An A-train climatology of extratropical cyclone clouds and precipitation

Extratropical cyclones (ETCs) are the main purveyors of precipitation in the midlatitudes, especially in winter, and have a significant radiative impact through the clouds they generate. However, general circulation models (GCMs) have trouble representing precipitation and clouds in ETCs, and this might partly explain why current GCMs disagree on to the evolution of these systems in a warming climate. Collectively, the A-train observations of MODIS, CloudSat, CALIPSO, AIRS and AMSR-E have given us a unique perspective on ETCs: over the past 10 years these observations have allowed us to construct a climatology of clouds and precipitation associated with these storms.
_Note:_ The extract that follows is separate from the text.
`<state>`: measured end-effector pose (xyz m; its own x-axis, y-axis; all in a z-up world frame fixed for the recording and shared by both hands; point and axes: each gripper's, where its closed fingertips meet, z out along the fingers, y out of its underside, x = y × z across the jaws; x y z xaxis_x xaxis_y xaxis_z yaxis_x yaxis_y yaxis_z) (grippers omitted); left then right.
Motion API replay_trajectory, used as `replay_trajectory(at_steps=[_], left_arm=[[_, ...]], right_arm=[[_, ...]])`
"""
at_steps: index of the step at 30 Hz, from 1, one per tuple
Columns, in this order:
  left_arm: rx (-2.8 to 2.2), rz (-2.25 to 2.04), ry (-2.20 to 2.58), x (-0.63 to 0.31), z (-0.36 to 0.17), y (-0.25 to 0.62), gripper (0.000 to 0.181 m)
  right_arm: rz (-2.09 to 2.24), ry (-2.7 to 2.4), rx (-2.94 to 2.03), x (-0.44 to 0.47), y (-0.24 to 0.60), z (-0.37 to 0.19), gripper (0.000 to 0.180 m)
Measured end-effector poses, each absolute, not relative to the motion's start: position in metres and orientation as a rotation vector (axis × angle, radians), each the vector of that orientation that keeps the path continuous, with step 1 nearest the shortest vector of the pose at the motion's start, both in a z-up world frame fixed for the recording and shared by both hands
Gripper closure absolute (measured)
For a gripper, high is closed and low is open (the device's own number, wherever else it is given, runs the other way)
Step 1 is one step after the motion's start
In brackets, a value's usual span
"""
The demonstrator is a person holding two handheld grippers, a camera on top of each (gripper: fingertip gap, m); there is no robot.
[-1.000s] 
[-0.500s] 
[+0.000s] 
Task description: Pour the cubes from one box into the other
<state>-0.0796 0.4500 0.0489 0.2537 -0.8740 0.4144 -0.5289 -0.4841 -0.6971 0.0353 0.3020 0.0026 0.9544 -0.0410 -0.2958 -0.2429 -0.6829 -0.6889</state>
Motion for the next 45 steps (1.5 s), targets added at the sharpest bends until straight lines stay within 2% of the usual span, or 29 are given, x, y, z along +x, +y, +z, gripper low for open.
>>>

This has proved very useful for model evaluation as well in studies aimed at improving understanding of moist processes in these dynamically active conditions. Using the A-train observational suite and an objective cyclone and front identification algorithm we have constructed cyclone centric datasets that consist of an observation-based characterization of clouds and precipitation in ETCs and their sensitivity to large scale environments. In this presentation, we will summarize the advances in our knowledge of the climatological properties of cloud and precipitation in ETCs acquired with this unique dataset. In particular, we will present what we have learned about southern ocean ETCs, for which the A-train observations have filled a gap in this data sparse region. In addition, CloudSat and CALIPSO have for the first time provided information on the vertical distribution of clouds in ETCs and across warm and cold fronts. We will also discuss how these observations have helped identify key areas for improvement in moist processes in recent GCMs. Recently, we have begun to explore the interaction between aerosol and cloud cover in ETCs using MODIS, CloudSat and CALIPSO. We will show how aerosols are climatologically distributed within northern hemisphere ETCs, and how this relates to cloud cover.